------ Task data ------

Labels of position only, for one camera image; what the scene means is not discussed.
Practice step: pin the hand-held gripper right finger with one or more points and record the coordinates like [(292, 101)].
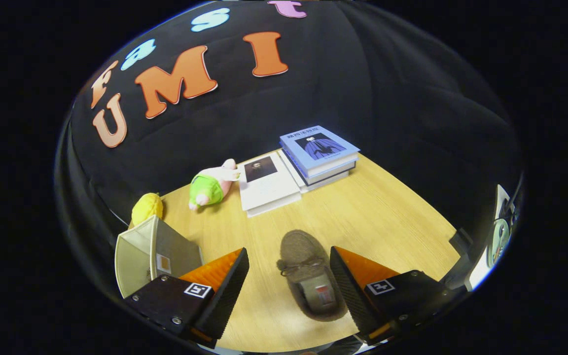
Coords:
[(350, 296)]

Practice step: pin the yellow plush toy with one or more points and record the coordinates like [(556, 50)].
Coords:
[(147, 208)]

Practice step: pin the white portrait cover book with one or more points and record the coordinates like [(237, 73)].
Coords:
[(269, 190)]

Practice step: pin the light blue cover book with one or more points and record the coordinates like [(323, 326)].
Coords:
[(318, 145)]

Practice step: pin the pink and green plush toy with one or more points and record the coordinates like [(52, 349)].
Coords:
[(207, 190)]

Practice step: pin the beige fabric storage box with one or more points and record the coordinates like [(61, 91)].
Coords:
[(133, 256)]

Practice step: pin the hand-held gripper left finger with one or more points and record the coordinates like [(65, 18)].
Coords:
[(225, 296)]

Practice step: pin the brown fuzzy bow shoe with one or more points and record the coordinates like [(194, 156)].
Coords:
[(301, 249)]

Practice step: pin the dark grey stand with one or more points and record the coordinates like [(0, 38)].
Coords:
[(460, 246)]

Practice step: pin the dark blue spine book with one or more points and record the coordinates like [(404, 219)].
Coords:
[(333, 175)]

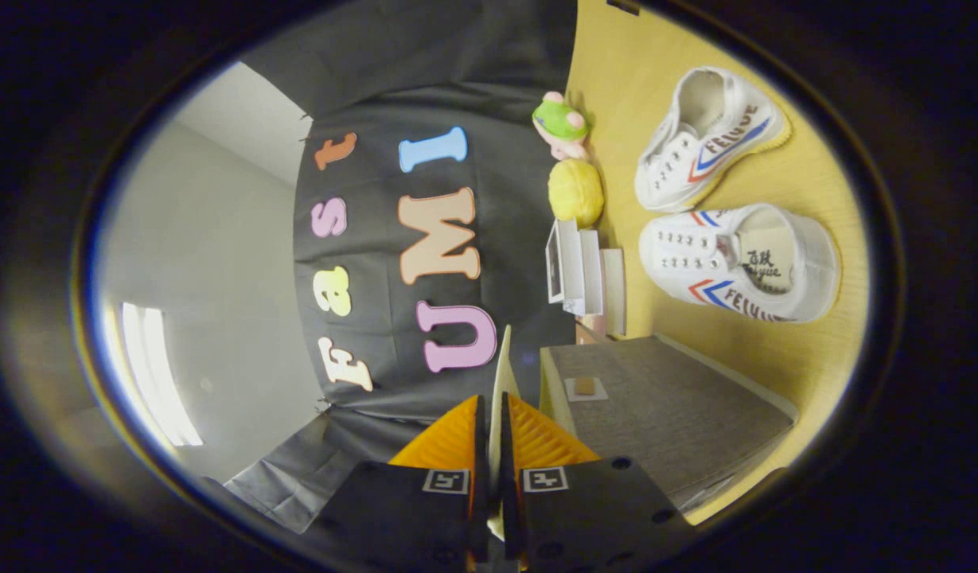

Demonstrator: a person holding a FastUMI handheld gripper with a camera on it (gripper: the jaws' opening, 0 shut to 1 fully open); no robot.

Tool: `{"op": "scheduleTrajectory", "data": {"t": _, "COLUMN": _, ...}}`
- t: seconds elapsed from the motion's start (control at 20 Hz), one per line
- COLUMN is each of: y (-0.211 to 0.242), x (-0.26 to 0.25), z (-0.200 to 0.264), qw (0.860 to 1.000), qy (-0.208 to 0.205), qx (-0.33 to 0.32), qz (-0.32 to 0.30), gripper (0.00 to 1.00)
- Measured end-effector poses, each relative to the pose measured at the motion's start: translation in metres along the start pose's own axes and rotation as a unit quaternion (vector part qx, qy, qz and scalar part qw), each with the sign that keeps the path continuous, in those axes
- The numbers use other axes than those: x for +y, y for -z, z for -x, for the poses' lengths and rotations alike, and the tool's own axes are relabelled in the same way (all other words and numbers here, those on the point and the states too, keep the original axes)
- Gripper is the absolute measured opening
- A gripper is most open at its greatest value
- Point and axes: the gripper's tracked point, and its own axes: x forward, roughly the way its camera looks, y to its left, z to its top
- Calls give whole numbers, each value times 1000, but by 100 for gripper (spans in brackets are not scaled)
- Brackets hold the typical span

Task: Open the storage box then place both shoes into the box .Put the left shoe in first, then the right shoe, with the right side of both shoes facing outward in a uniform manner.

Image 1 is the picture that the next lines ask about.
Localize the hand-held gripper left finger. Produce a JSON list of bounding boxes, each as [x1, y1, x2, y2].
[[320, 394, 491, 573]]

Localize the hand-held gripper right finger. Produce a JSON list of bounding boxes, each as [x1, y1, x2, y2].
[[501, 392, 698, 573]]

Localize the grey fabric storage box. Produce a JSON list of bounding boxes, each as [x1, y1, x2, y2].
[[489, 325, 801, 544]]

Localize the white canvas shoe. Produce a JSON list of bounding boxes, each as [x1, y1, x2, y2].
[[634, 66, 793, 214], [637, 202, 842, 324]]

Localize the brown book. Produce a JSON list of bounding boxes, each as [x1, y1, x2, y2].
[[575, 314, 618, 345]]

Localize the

------

For the word "those", how many lines in the records above contain it? Answer with the number and nothing else.

▶ _Solution for this exercise_: 2